The labor dispute took off when PAL announced it was going to spin off three non-core units namely: airport services, in-flight catering services and call-center reservations operations to third-party service providers. PAL explained this was part of its emergency restructuring efforts in the face of a tough environment ruled by cut-throat competition in the worldwide airline industry.
PAL and other international carriers have been hammered by global financial turmoil, economic liberalization, tough competition and the birth of aggressive budget carriers.
PAL’s losses amounted to $312 million in 2008 and 2009. While it registered a modest profit of $72.5 million in 2010, it again posted a loss of $10.6 million in the first quarter due to weak demand.
To keep flying, PAL management had no choice but to come to a difficult decision. Management had to adapt, Darwinian-style, in order to remain competitive and to ensure the company’s long-term survival. Streamlining the airline’s manpower was critical to creating a stronger, though leaner organization.
The decision was immediately met by turbulence. Rabble-rousers comprising a minority in the Palea staged a wildcat strike as well as protest actions that disrupted airline operations.
Thousands of passengers were left stranded in faraway airports as PAL strikers with nary a bit of concern about the welfare of the riding public abandoned their posts. The confusion at the Ninoy Aquino International Airport and at the PAL counters overseas resulted in an unquantifiable economic disruption, not to mention the loss of lives.
A case in point: Mr. Leonardo Villegas, 70, a businessman who had just attended an international convention in India, found out his flight on September 29 to Manila had been canceled. He and his party were forced to take a labyrinthine and tortuous route that took them from New Delhi to Bangkok, Taiwan and Hong Kong, before finally arriving in Manila.
The fatigue from the two-day-long trek of shuttling from airport to airport, instead of taking a New Delhi to Manila flight that normally takes just several hours, took its toll. His immune system collapsed. He had to be taken to the hospital a day after he arrived after complaining of difficulty in breathing. Doctors found he had a particularly virulent strain of pneumonia. He passed away six days later.
According to former Rep. Jonathan de la Cruz, our co-host in our radio program Karambola sa dwIZ and firebrand militant in his youth, even the Kilusang Mayo Uno has condemned the illegal strike of Palea as detrimental to the interests of the riding public. Public interest must prevail. It is unfortunate that the government itself has been a half a step late in enforcing the rules and laws to maintain order in this situation. As it is, the country’s economic interests are being irreparably damaged by the PAL strikers.

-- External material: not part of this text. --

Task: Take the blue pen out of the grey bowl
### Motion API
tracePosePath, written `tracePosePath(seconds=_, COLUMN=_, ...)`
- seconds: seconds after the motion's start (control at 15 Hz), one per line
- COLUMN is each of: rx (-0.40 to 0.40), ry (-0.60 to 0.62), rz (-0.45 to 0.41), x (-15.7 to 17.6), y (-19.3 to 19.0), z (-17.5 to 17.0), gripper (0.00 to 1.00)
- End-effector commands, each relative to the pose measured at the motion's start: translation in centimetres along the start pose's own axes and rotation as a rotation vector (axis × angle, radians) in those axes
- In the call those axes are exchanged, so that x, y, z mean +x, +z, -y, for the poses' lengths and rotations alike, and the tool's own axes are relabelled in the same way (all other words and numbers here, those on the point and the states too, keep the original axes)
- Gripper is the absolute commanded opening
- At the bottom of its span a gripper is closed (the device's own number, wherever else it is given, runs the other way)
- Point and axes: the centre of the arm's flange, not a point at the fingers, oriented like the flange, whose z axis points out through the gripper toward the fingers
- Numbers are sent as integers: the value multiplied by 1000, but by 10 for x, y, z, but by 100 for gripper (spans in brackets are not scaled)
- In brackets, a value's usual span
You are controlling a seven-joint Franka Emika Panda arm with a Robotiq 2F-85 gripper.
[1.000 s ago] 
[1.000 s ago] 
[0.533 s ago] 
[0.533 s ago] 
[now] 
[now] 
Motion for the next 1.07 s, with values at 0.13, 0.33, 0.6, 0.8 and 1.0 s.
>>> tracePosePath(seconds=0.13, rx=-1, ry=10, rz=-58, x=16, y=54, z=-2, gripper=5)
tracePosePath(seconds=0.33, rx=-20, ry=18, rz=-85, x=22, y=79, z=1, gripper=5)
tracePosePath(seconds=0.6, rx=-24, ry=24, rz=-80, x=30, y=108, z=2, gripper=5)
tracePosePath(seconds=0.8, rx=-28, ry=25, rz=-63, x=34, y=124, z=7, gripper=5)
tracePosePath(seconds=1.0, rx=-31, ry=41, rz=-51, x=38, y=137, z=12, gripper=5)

In order to survive, airlines in every part of the world have had to adopt new business models and practices in order to cope with the harsh realities of the travel industry. Most, if not all, have been forced to adjust by adhering to cost-cutting measures and spinning off or outsourcing noncore functions.
PAL announced it was going to take this route to ensure its survival. After a series of consultations with its labor unions, management issued notices of separation to affected employees, with the assurance that third-party service providers were willing to absorb all of those who were willing to signify they would like to go on working for the new companies.
A generous transition package —more than the prescribed benefits under the Labor Code—has been laid out: Separation pay amounting to 125 percent of the employee’s monthly basic salary for every year of service, P100,000 gratuity pay, 100-percent commutable-to-cash accrued leaves, guaranteed salary for one year of whatever salary being given to those who accept the employment offer of the service provider as well as medical and hospitalization benefits.
If these are not enough, then the government must exercise its power to impose sanctions against those who put the country hostage to their whims and caprices. There has to be stability and continuity in government policies on the rights and welfare of the riding public.
PAL’s outsourcing programs has been declared a legal and valid exercise of management prerogative a total of four times already: twice by the Department of Labor and Employment, and twice by the Office of the President.
By clinging to archaic notions of job security, these narrow-minded spoiled brats who defy government rulings and masquerade as vanguards of labor rights have no one else but themselves to blame for the people’s wrath.
Ed Javier is a co-host of the daily radio show, Karambola sa dwIZ, which airs Mondays to Fridays, from 8 a.m. to 10 a.m. on 882 khz AM radio. Radio station dwIZ is a sister company of the BUSINESSMIRROR.